ASSIGNMENT
When the line containing "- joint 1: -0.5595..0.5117" is found in the data below, copy it and each line after it through the line containing "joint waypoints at", exactly and with no others.

Extracted records
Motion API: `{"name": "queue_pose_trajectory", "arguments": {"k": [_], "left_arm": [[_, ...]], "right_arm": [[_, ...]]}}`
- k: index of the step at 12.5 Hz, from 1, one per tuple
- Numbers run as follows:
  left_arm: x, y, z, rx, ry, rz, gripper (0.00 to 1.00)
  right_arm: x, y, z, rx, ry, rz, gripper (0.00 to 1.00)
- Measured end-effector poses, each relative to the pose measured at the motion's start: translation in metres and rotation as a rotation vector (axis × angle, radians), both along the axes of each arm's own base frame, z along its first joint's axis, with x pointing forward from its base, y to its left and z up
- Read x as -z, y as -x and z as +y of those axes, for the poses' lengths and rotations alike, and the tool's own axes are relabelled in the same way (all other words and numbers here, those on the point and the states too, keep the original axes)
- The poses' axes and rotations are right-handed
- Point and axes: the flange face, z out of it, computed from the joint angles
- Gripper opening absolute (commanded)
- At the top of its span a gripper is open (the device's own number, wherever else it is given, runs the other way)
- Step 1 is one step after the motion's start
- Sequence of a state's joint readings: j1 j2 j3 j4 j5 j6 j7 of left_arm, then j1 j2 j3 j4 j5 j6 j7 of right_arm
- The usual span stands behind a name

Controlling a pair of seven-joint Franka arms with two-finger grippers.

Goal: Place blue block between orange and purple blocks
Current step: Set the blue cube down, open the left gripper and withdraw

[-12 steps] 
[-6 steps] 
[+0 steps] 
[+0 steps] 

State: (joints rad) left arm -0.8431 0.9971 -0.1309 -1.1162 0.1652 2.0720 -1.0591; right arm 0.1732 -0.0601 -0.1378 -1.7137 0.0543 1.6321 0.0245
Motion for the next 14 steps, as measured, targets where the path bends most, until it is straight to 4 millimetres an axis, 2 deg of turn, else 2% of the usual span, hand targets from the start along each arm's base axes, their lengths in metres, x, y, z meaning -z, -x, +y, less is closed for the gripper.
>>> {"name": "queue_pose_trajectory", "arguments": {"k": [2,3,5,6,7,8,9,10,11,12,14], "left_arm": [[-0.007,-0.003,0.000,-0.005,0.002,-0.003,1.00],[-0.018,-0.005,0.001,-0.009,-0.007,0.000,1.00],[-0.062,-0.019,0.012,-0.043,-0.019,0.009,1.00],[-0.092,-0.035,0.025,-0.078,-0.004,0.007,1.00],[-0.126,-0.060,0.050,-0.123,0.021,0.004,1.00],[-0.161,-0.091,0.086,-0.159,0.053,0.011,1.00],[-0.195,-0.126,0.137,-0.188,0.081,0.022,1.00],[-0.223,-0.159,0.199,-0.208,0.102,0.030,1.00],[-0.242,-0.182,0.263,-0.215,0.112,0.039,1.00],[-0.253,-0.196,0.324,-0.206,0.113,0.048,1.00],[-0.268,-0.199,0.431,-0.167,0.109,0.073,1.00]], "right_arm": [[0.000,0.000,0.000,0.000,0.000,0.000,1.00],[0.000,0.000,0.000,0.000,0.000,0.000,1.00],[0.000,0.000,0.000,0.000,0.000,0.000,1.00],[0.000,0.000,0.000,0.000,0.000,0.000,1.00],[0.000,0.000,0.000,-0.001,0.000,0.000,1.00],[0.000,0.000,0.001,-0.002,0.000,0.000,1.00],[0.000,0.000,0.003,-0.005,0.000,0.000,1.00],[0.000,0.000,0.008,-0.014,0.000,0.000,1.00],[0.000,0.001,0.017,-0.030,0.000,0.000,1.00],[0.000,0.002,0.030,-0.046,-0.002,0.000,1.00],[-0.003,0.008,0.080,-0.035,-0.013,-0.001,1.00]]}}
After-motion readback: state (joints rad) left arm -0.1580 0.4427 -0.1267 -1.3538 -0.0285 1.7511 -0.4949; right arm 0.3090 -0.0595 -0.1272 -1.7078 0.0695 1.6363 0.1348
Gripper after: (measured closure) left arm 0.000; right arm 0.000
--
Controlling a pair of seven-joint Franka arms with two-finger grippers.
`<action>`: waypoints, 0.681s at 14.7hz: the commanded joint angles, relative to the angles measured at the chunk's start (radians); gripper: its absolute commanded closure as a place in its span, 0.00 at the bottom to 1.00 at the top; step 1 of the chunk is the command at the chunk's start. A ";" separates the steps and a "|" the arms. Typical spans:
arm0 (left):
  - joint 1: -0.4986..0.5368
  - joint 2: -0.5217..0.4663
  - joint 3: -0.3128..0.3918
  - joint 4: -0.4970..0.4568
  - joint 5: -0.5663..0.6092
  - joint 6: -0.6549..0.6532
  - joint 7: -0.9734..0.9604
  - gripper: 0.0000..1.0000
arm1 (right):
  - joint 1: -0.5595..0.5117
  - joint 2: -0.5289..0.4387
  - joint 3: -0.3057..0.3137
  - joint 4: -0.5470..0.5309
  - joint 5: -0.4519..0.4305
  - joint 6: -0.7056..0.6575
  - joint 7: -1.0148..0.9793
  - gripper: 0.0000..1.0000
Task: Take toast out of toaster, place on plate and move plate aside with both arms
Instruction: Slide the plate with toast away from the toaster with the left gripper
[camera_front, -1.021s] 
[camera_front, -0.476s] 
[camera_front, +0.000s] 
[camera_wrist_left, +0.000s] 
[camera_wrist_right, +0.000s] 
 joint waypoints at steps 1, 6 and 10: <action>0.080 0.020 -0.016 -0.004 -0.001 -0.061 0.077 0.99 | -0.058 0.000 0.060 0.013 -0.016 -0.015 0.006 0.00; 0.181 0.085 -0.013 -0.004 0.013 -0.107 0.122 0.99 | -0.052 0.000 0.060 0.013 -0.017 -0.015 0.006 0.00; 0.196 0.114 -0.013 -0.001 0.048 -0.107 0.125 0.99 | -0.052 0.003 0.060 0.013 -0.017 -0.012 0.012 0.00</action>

ANSWER TO THIS PROBLEM
  - joint 1: -0.5595..0.5117
  - joint 2: -0.5289..0.4387
  - joint 3: -0.3057..0.3137
  - joint 4: -0.5470..0.5309
  - joint 5: -0.4519..0.4305
  - joint 6: -0.7056..0.6575
  - joint 7: -1.0148..0.9793
  - gripper: 0.0000..1.0000
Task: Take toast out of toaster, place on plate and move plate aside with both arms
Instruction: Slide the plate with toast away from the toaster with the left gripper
[camera_front, -1.021s] 
[camera_front, -0.476s] 
[camera_front, +0.000s] 
[camera_wrist_left, +0.000s] 
[camera_wrist_right, +0.000s] 
 joint waypoints at steps 1, 6 and 10: <action>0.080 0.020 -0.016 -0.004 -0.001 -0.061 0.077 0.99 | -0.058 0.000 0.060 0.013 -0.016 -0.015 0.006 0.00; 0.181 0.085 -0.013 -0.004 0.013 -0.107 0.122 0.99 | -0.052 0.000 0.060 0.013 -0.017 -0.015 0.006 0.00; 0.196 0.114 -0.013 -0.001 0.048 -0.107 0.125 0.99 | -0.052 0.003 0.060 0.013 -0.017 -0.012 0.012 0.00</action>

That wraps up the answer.